■ **What to work on**:
Count every line below that holds the word "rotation", and give the number with no other words.

■ **Material provided**:
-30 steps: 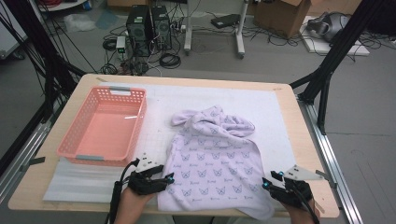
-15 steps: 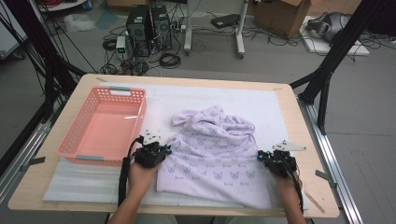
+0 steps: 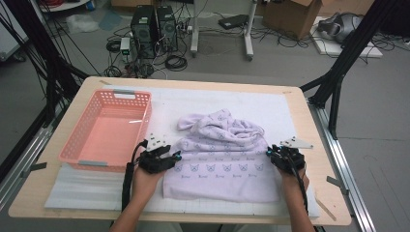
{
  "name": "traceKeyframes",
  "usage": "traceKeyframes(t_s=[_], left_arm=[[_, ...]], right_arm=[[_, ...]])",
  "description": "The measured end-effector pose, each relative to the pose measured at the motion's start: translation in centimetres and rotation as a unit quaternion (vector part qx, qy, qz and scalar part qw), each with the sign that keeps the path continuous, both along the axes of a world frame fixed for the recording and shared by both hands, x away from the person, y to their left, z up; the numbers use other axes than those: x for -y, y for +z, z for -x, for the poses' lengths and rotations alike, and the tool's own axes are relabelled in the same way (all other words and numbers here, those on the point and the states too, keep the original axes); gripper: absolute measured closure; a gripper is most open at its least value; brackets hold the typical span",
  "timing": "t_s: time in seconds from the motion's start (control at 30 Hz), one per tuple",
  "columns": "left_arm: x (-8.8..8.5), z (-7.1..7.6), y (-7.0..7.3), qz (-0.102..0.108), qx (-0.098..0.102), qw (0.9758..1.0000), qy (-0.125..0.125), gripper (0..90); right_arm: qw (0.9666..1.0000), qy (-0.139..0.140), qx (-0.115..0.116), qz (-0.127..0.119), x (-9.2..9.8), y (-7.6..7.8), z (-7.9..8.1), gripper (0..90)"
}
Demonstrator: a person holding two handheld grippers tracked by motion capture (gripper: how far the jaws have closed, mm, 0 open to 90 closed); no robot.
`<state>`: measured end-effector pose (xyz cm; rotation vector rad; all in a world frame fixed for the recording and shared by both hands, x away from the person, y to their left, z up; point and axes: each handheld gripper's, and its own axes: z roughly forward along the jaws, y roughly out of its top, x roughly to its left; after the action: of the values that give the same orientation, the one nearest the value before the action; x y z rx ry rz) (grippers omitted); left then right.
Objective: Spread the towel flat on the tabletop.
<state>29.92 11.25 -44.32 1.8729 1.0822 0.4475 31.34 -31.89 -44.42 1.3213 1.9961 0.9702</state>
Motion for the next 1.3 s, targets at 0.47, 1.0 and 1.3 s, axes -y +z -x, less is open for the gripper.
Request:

■ **Answer to the problem**:
2